ABSTRACT

In this work, we explore an extension of the Omega calculus in the context of matrix analysis introduced recently by Neto [Matrix analysis and Omega calculus. SIAM Rev. 2020;62(1):264–280]. We obtain Omega representations of analytic functions of three important classes of matrices: companion, tridiagonal, and triangular. Our representation recovers the main results of Chen and Louck [The combinatorial power of the companion matrix. Linear Algebra Appl. 1996;232:261–278] on the powers of the companion matrix. Furthermore, we generalize previous work on the powers of tridiagonal matrices due to Gutiérrez–Gutiérrez in [Powers of tridiagonal matrices with constant diagonals. Appl Math Comput. 2008;206(2):885–891], Öteleş and Akbulak [Positive integer powers of certain complex tridiagonal matrices. Appl Math Comput. 2013;219(21):10448–10455], and triangular matrices following Shur [A simple closed form for triangular matrix powers.
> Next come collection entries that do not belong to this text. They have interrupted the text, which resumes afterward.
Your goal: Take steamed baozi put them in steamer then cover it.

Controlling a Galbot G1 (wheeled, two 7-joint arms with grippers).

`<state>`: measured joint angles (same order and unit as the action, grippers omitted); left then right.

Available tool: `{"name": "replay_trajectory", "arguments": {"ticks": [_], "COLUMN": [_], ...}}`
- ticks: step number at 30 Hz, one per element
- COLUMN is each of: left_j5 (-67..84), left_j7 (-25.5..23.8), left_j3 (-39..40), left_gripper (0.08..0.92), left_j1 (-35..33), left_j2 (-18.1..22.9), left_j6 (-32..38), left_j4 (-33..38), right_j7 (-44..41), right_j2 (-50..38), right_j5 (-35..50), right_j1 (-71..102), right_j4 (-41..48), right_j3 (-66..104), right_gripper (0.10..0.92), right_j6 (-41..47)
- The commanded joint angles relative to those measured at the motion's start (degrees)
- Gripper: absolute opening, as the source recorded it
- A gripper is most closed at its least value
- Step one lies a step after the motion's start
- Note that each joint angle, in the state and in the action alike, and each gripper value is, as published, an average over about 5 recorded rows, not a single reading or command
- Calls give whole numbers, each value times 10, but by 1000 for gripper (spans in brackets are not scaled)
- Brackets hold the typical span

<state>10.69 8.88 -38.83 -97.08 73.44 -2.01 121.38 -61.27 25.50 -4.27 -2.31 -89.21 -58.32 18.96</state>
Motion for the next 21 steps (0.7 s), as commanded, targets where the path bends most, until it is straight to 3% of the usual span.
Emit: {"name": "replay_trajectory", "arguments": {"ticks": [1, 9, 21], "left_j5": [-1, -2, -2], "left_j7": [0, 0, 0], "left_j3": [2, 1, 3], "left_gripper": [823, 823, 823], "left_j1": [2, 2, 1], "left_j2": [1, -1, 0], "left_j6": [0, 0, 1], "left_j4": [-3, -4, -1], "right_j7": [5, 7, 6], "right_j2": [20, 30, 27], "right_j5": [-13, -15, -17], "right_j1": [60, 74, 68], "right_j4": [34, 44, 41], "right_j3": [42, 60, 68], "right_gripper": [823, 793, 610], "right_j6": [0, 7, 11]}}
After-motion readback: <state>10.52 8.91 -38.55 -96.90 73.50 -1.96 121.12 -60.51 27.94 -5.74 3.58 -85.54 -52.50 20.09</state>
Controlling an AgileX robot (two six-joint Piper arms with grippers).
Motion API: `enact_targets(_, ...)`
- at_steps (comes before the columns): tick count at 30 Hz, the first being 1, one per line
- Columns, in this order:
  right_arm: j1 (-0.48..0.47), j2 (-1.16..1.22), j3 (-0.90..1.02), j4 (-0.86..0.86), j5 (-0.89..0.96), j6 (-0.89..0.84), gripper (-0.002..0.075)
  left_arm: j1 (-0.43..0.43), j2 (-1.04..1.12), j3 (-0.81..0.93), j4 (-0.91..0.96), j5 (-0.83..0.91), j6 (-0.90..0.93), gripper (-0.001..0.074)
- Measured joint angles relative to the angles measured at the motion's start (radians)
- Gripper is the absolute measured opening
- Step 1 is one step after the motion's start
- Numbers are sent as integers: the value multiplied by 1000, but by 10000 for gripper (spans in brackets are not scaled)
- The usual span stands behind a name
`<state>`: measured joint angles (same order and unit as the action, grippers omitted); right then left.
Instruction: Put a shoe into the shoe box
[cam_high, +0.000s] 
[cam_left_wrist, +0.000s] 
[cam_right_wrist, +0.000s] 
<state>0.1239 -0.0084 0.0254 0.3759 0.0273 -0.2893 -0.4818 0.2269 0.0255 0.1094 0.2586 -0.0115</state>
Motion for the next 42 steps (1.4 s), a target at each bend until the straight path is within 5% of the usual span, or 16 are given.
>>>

Electron J Linear Algebra. 2011;22:1000–1003].

摘要

在这项工作中，我们探索了 Omega 微积分在 Neto 最近引入的矩阵分析背景下的扩展 [矩阵分析和 Omega 微积分。暹罗修订版 2020；62(1):264–280]。我们获得了三类重要矩阵的解析函数的 Omega 表示：伴矩阵、三对角矩阵和三角矩阵。我们的表示法恢复了 Chen 和 Louck 的主要结果 [伴随矩阵的组合能力。线性代数应用。1996;232:261–278] 关于伴随矩阵的权力。此外，由于 Gutiérrez–Gutiérrez 在 [具有恒定对角线的三对角矩阵的幂。应用数学计算。2008;206(2):885–891], Öteleş 和 Akbulak [某些复数三对角矩阵的正整数幂。应用数学计算。2013;219(21):10448–10455], 和三角矩阵遵循 Shur [三角矩阵幂的简单闭合形式。电子 J 线性代数。2011；22：1000–1003]。